You don’t have people in the Windows world debating whether a Surface Pro can be someone’s only computer; of course they can! Meanwhile, since there are compromises on both Apple platforms, we are constantly debating this point. I haven’t used my MacBook Pro in weeks, but even my top want from the iPad is the ability to plug into an external display and use iOS on my 27” monitor.

If you look at what Apple is doing right now, you can see they might be heading this direction as well, but they’re not there yet. While macOS and iOS remain largely their own beasts, Mojave begins to break down those walls. The Marzipan initiative brought us 4 iOS apps to the Mac this year, and next year Apple will be enabling third party developers to bring their iOS experiences to the Mac as well. Yes, these apps are a bit wonky today and they are absolutely worse apps than we expect from the Mac, but they’re the first step, not the final destination.

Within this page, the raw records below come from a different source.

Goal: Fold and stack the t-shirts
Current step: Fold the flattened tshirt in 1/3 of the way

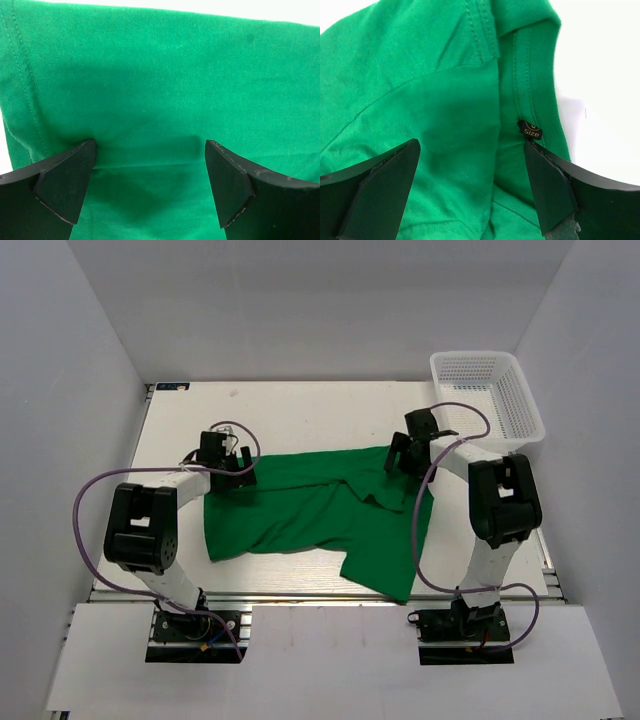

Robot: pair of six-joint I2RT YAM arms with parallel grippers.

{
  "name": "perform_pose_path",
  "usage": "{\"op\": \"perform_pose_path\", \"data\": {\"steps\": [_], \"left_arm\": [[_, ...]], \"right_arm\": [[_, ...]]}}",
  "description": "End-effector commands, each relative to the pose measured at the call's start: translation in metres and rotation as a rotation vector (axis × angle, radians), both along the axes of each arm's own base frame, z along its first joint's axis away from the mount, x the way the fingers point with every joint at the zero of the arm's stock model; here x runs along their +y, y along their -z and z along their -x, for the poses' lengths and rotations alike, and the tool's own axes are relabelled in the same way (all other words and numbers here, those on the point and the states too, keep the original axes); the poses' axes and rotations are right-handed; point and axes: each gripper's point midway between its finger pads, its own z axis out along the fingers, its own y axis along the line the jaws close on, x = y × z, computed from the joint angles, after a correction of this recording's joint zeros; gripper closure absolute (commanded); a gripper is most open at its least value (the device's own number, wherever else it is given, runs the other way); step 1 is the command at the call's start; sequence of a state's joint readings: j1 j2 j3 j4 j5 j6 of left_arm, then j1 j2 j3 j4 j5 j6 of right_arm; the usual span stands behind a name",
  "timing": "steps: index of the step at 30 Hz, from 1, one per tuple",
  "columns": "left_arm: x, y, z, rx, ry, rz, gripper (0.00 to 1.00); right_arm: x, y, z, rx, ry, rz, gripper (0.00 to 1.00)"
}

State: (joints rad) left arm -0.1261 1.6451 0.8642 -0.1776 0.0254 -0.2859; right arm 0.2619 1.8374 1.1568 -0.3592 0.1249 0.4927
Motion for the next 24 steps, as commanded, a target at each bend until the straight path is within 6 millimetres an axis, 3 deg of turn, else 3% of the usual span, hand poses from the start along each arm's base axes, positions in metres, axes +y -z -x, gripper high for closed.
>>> {"op": "perform_pose_path", "data": {"steps": [1, 3, 5, 6, 8, 13, 14, 16, 17, 19, 20, 21, 22, 24], "left_arm": [[0.005, 0.005, -0.017, 0.024, -0.039, -0.010, 0.00], [0.004, 0.014, -0.026, 0.048, -0.039, -0.013, 0.00], [0.002, 0.007, -0.045, 0.021, -0.039, -0.010, 0.00], [0.002, 0.007, -0.051, 0.016, -0.039, -0.009, 0.00], [0.004, 0.002, -0.069, -0.003, -0.055, -0.027, 0.00], [0.007, -0.022, -0.090, -0.021, -0.047, -0.040, 0.00], [0.006, -0.033, -0.094, -0.056, -0.033, -0.036, 0.00], [0.005, -0.061, -0.101, -0.125, -0.034, -0.028, 0.00], [0.005, -0.069, -0.101, -0.144, -0.027, -0.032, 0.00], [0.005, -0.098, -0.101, -0.208, -0.029, -0.024, 0.00], [0.004, -0.110, -0.101, -0.233, -0.023, -0.014, 0.00], [0.005, -0.109, -0.091, -0.221, -0.023, -0.016, 0.00], [0.002, -0.128, -0.083, -0.258, -0.007, -0.018, 0.00], [0.004, -0.127, -0.060, -0.251, -0.017, -0.008, 0.00]], "right_arm": [[-0.010, 0.028, -0.020, 0.053, 0.015, 0.050, 0.10], [-0.008, 0.018, -0.044, 0.018, 0.017, 0.041, 0.10], [-0.007, 0.021, -0.059, 0.026, -0.003, 0.046, 0.10], [-0.006, 0.011, -0.074, -0.010, 0.002, 0.041, 0.10], [-0.003, 0.010, -0.087, -0.021, -0.030, 0.041, 0.10], [0.002, -0.029, -0.113, -0.111, -0.074, 0.038, 0.10], [0.003, -0.050, -0.117, -0.161, -0.101, 0.035, 0.10], [0.011, -0.060, -0.114, -0.184, -0.138, 0.020, 0.10], [0.012, -0.087, -0.116, -0.249, -0.161, 0.016, 0.10], [0.015, -0.090, -0.109, -0.264, -0.181, 0.004, 0.10], [0.017, -0.117, -0.107, -0.325, -0.199, -0.005, 0.10], [0.019, -0.115, -0.099, -0.323, -0.211, -0.013, 0.10], [0.020, -0.130, -0.095, -0.356, -0.227, -0.015, 0.10], [0.019, -0.151, -0.084, -0.406, -0.236, -0.023, 0.10]]}}
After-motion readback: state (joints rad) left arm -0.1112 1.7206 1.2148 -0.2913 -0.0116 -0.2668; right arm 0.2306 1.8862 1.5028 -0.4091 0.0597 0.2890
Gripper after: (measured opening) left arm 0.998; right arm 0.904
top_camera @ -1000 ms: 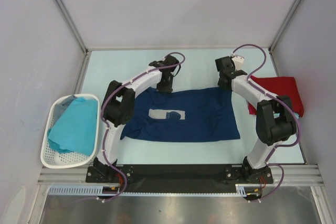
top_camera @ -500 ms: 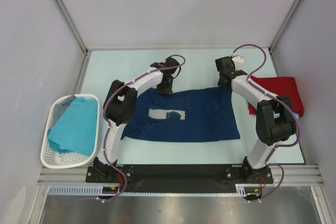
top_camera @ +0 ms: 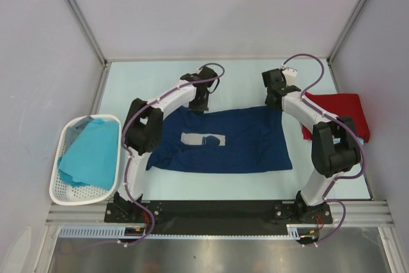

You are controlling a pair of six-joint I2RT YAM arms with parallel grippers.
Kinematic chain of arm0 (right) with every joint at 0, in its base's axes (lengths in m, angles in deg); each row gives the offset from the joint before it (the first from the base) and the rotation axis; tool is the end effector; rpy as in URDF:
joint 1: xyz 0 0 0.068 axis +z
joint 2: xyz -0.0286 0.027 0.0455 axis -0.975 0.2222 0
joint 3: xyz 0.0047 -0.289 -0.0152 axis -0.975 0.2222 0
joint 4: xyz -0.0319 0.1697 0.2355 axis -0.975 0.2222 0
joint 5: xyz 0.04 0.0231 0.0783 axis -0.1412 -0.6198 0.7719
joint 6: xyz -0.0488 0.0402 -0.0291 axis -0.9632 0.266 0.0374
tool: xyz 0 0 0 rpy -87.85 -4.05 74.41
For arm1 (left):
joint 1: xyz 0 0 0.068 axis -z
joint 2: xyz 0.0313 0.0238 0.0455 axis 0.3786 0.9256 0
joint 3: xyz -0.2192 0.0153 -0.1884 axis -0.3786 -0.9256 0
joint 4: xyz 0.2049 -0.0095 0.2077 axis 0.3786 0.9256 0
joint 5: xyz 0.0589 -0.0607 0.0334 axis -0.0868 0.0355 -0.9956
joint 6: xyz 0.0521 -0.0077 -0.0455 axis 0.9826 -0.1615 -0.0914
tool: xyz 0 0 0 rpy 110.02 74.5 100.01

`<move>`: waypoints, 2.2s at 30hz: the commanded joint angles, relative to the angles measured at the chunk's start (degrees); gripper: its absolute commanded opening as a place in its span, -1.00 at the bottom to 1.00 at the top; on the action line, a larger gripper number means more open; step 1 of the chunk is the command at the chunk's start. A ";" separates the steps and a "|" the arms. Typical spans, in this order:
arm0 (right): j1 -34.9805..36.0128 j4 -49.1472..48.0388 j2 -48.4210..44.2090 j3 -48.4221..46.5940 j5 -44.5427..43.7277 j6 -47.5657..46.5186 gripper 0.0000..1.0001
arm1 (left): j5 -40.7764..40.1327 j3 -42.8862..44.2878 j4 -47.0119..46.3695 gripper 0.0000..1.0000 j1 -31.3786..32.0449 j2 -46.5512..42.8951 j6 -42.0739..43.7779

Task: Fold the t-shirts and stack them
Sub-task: Grap the side of the flattened tshirt furthest away from the robot with both arms, then fold the other side of the tshirt into a rectangle

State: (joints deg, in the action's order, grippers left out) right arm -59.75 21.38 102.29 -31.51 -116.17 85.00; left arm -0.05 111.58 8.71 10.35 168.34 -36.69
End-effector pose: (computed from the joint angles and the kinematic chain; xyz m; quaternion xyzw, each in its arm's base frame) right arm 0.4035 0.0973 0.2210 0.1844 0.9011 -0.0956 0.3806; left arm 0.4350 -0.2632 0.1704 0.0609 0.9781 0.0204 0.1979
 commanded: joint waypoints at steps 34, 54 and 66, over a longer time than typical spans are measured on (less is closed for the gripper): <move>-0.36 1.46 -3.31 -6.81 -1.75 -0.49 -1.00 | -1.86 16.41 3.97 -1.00 -15.81 -12.61 0.35; -3.08 3.84 1.61 -15.16 -1.22 -1.19 -1.00 | 4.20 27.83 2.99 -1.00 -18.27 -2.42 0.00; -2.91 3.84 0.83 -13.24 -1.13 -1.28 -1.00 | 1.49 18.90 1.77 -1.00 -16.52 -8.03 -0.09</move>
State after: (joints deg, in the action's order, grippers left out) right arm -62.64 25.36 104.46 -44.17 -115.73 84.52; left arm 3.47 135.05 12.62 -7.18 166.20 -36.45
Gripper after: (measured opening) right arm 0.010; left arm 0.004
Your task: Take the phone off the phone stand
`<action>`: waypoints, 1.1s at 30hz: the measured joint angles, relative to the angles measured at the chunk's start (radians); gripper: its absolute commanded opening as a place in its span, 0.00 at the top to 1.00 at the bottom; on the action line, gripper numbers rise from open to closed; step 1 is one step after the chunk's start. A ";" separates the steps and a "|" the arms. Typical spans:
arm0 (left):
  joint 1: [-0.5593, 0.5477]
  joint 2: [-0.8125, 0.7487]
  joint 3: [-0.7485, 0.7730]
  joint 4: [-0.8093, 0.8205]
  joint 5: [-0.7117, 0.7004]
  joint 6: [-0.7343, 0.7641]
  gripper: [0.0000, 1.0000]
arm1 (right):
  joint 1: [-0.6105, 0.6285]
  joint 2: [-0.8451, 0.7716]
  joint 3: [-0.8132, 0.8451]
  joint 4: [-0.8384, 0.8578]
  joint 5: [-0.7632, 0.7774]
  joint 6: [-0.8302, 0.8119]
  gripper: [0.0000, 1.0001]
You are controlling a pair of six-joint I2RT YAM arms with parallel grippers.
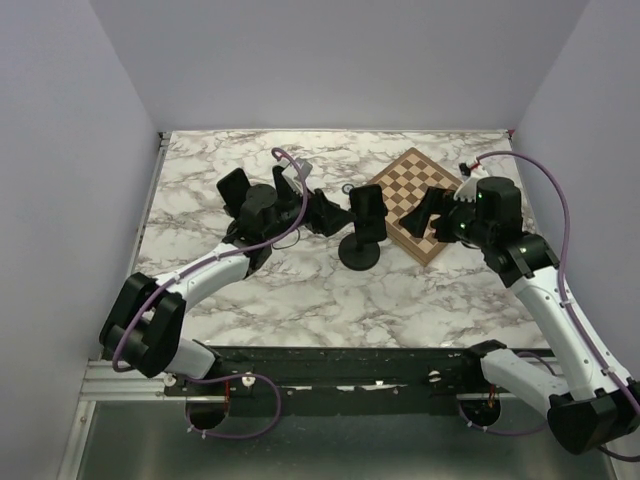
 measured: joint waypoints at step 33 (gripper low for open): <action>0.018 0.179 0.004 0.238 0.205 -0.016 0.54 | 0.153 0.096 0.074 0.022 0.030 0.003 0.00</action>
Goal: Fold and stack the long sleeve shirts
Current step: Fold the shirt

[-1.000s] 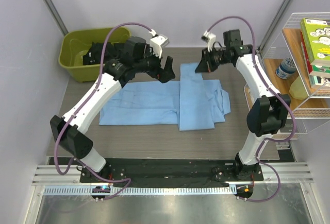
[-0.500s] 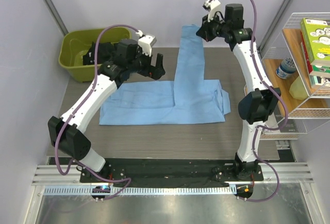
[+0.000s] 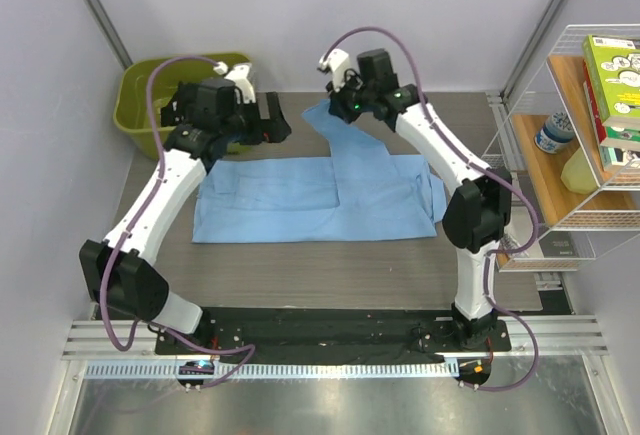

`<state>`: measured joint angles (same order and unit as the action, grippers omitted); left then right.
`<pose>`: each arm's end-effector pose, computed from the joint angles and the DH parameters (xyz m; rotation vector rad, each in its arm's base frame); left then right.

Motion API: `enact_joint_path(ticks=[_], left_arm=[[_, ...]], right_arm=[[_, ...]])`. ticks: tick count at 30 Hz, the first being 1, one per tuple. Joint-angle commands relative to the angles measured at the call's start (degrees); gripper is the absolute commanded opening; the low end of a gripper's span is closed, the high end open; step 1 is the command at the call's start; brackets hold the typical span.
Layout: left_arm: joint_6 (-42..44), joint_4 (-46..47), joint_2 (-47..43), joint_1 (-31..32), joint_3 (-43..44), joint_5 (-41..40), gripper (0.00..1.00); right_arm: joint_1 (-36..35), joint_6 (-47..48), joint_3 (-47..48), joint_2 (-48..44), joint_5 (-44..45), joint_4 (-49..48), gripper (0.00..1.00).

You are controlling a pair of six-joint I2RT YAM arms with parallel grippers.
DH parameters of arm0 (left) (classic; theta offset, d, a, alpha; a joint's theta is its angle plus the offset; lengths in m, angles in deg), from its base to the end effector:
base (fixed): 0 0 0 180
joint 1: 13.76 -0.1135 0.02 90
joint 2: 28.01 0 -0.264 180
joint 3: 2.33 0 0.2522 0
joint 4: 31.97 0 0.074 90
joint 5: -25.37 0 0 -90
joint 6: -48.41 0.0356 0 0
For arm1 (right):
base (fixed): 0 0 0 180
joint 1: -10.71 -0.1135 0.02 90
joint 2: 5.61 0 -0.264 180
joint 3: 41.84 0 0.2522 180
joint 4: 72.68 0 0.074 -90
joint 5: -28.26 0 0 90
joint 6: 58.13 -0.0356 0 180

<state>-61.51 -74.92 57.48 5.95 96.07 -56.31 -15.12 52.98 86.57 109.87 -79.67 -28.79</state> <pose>0.3180 -0.1194 0.3784 0.0858 2.1386 -0.5645 0.4200 0.2155 0.3528 -1.0067 1.8484 0.3793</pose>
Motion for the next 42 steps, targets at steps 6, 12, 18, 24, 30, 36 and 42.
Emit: enact_joint_path(ticks=[6,12,18,24,30,36,42], left_arm=[[-17.06,4.83,-3.58,-8.1,-5.53,14.26,1.0],[-28.14,8.97,-1.56,-8.1,-9.49,13.31,1.0],[-37.28,10.91,0.9,-8.1,-11.95,11.64,1.0],[-42.47,11.35,2.83,-8.28,-14.06,9.7,1.0],[-49.15,14.07,5.73,-8.1,-15.3,10.67,0.98],[-54.95,16.44,9.51,-7.66,-13.1,12.42,0.96],[-57.59,18.81,11.45,-6.61,-13.27,15.15,0.97]], right_arm=[[-9.32,-2.47,-6.36,-4.65,12.92,-4.2,0.01],[-13.11,-3.88,-8.48,-4.21,16.95,-5.87,0.01],[-15.57,-2.73,-10.94,-5.35,19.59,-7.19,0.01],[-16.72,-3.26,-15.24,-7.46,22.76,-9.12,0.01],[-16.72,-3.52,-18.49,-8.96,22.07,-11.84,0.01],[-17.15,-3.35,-19.03,-8.52,21.53,-13.25,0.01],[-17.59,-2.91,-17.45,-6.68,21.45,-13.08,0.01]])
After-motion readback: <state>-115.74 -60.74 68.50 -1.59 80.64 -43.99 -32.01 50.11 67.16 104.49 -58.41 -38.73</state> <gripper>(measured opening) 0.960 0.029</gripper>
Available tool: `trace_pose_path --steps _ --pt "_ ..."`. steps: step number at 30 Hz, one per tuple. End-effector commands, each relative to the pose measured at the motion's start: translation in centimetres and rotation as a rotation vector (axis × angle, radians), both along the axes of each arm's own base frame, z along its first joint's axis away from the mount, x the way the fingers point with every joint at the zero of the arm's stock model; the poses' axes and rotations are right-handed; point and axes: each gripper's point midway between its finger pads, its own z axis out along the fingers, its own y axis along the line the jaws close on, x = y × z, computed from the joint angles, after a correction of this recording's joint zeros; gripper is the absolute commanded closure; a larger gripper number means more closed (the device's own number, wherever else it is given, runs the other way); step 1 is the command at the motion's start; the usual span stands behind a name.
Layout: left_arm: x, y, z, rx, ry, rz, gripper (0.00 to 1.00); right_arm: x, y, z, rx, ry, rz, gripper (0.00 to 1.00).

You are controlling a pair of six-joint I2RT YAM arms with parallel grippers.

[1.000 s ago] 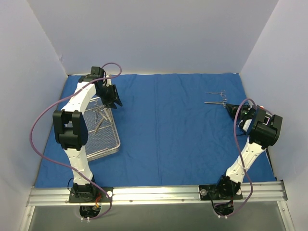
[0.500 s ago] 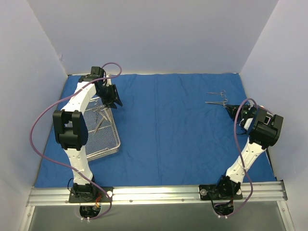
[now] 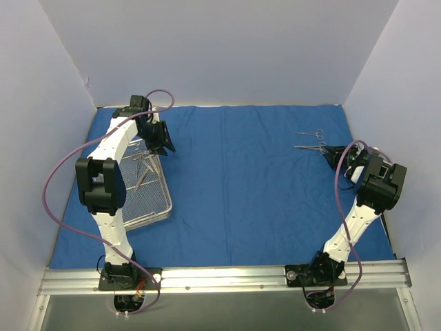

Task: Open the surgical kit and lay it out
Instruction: Place the medical item in the surgical kit.

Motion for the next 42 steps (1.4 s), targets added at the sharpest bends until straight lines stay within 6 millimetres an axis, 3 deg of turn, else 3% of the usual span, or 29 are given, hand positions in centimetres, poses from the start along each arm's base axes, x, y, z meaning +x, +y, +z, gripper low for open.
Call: trace_pose_path --steps 1,20,33,37,39,42 --pt "1.2 -0.2 1.8 -0.027 -0.062 0.005 0.52 -0.7 -0.7 0.8 -0.056 0.032 0.005 0.66" --pt "0.3 0.0 2.9 -0.026 -0.093 0.007 0.52 -0.1 -2.2 4.1 -0.134 0.046 0.019 0.65" --pt "-0.1 0.0 3.0 -0.025 -0.101 0.011 0.52 -2.4 -3.5 4.1 -0.211 0.151 0.061 0.62" --pt "-0.1 0.7 3.3 0.009 -0.100 0.024 0.52 -2.5 -3.3 5.4 -0.221 0.132 0.062 0.62" --pt "0.1 1.8 3.6 0.054 -0.110 0.053 0.52 -3.0 -2.7 5.8 -0.211 0.146 0.072 0.61" --pt "0.0 4.2 3.8 0.142 -0.109 0.111 0.51 -4.1 -1.0 8.0 -0.259 0.192 0.106 0.61"
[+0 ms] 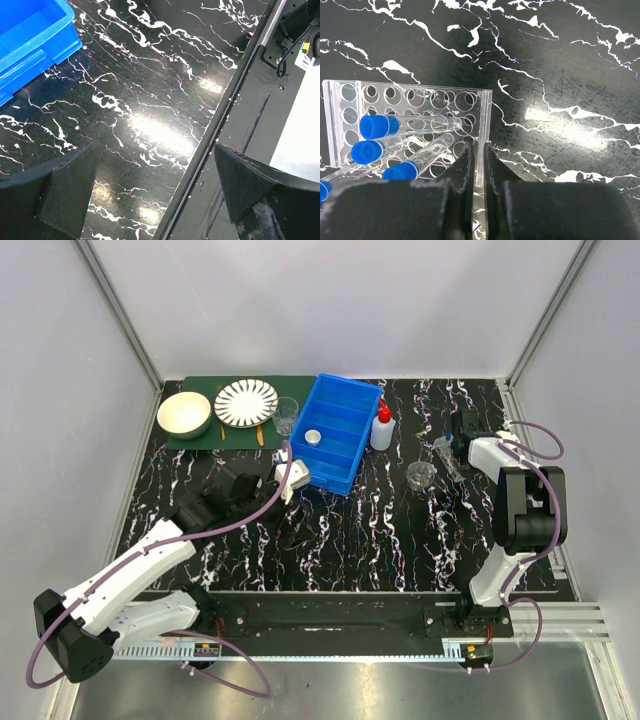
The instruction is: Organize the chemistry lab equipment
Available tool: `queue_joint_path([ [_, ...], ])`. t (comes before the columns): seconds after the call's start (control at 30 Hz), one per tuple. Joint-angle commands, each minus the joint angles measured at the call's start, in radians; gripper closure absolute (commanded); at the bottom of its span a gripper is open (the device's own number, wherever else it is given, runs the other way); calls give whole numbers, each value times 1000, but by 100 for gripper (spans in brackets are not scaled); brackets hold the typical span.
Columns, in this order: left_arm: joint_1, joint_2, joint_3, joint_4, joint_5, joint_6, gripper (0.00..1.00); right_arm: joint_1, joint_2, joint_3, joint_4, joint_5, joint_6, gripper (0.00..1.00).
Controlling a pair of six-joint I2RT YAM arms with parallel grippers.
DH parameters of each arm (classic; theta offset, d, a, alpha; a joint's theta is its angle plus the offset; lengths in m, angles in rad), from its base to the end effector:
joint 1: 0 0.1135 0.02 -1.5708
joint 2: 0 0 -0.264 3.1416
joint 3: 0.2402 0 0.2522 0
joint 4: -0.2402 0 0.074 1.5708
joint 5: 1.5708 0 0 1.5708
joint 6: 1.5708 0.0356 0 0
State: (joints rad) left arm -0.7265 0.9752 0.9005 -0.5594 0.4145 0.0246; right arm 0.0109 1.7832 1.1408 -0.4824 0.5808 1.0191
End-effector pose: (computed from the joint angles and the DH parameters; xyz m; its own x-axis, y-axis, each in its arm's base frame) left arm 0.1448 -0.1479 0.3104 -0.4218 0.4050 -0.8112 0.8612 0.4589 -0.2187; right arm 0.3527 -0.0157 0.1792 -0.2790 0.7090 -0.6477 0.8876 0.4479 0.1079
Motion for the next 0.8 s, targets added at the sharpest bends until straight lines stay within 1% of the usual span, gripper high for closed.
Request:
queue_joint_path([
  [0.0,-4,-9,3,24,-5,1,1,-2,-27,34,-1,-13,-54,84],
  [0.3,-4,-21,2,23,-3,0,1,-2,-106,28,-4,14,-93,70],
  [0.33,-4,-21,2,24,-5,1,1,-2,-108,28,-5,16,-94,67],
  [0.43,-4,-26,0,23,-6,0,1,-2,-114,28,-12,11,-97,64],
  [0.47,-4,-27,0,24,-8,-2,1,-2,-117,30,-13,10,-97,61],
  [0.63,-4,-27,0,23,-11,0,1,1,-166,1,-19,-41,-108,60],
  [0.7,-4,-26,2,24,-20,0,1,6,-217,-10,-19,-53,-126,60],
  [0.77,-4,-23,2,18,-42,0,1,37,-279,-18,-19,-56,-157,58],
])
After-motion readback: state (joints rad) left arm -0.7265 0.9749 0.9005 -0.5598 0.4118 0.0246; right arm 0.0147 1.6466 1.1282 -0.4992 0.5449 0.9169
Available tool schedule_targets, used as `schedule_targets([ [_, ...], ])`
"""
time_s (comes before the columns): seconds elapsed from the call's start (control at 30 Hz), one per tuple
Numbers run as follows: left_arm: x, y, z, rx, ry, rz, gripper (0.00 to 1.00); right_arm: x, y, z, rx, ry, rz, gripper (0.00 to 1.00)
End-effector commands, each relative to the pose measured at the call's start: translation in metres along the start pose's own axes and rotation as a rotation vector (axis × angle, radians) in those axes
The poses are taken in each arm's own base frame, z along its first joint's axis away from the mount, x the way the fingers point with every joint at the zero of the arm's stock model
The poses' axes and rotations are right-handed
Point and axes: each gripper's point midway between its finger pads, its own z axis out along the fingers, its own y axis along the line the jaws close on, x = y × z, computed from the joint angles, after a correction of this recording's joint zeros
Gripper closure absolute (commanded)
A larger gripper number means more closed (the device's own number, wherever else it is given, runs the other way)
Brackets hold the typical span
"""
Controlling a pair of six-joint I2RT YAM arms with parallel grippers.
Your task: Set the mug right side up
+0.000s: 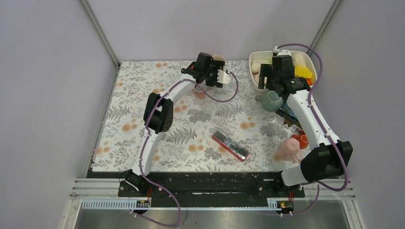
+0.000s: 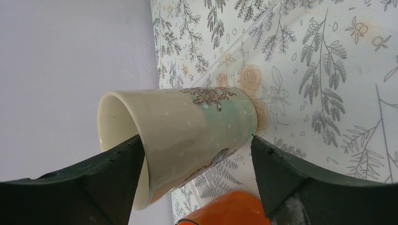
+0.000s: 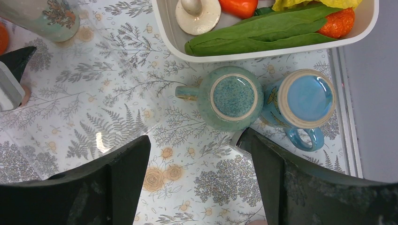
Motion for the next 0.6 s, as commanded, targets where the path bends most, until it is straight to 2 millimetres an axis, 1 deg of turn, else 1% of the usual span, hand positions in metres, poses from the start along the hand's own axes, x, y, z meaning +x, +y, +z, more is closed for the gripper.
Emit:
schedule_targets([
  [0.0, -0.045, 0.054, -0.037, -0.135, -0.098, 0.046, 0.13, -0.007, -0.005, -0.005, 0.010, -0.029, 0.000, 0.13],
  [0.07, -0.058, 0.059, -0.044, -0.148, -0.126, 0.037, 0.11, -0.006, -0.003, -0.004, 0.005, -0.023, 0.003, 0.13],
  [0.17, -0.084, 0.066, -0.053, -0.175, -0.192, 0.008, 0.07, -0.005, -0.002, -0.003, -0.001, -0.019, 0.004, 0.13],
  [0.23, -0.103, 0.073, -0.060, -0.202, -0.240, -0.005, 0.04, -0.003, -0.004, -0.003, 0.010, -0.018, 0.001, 0.13],
  [0.3, -0.116, 0.079, -0.063, -0.222, -0.268, -0.026, 0.01, -0.004, -0.009, -0.005, 0.025, -0.022, 0.006, 0.13],
  [0.37, -0.124, 0.085, -0.064, -0.250, -0.281, -0.035, 0.01, -0.005, -0.016, -0.007, 0.038, -0.025, 0.027, 0.13],
  [0.47, -0.132, 0.084, -0.064, -0.255, -0.283, -0.031, 0.01, -0.006, -0.028, -0.010, 0.059, -0.031, 0.050, 0.13],
  [0.5, -0.134, 0.082, -0.063, -0.250, -0.284, -0.032, 0.03, -0.005, -0.033, -0.011, 0.066, -0.032, 0.055, 0.13],
  [0.53, -0.136, 0.079, -0.062, -0.243, -0.286, -0.036, 0.09, -0.004, -0.036, -0.012, 0.072, -0.031, 0.055, 0.13],
  [0.57, -0.137, 0.072, -0.059, -0.225, -0.289, -0.036, 0.25, -0.004, -0.039, -0.013, 0.076, -0.033, 0.055, 0.13],
])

iOS software on the Mac feels a little strange today, but a large part of that is the interaction model: iOS apps were not built originally for mouse and keyboard control. But what if Apple shipped the new MacBooks with touch screens and suddenly these apps become much more intuitive to use? What if they ship a tablet in a few years that’s running macOS and all of your apps have been converted to this Marzipan system and are optimized for touch and also work with a mouse and keyboard? What if the windowed display of Marzipan apps means iOS will get full on resizable windows? What if windowed iOS apps make it so you can run iOS on a huge Surface Studio-like desktop?

I really don’t like Windows, and that colors my view of Microsoft’s products, but if I squint a little I can see what all the hype is about and why it’s so obvious to some people that Microsoft is out-Appleing Apple at their own game. We see hints of Apple moving in a similar direction and I hope they get there soon.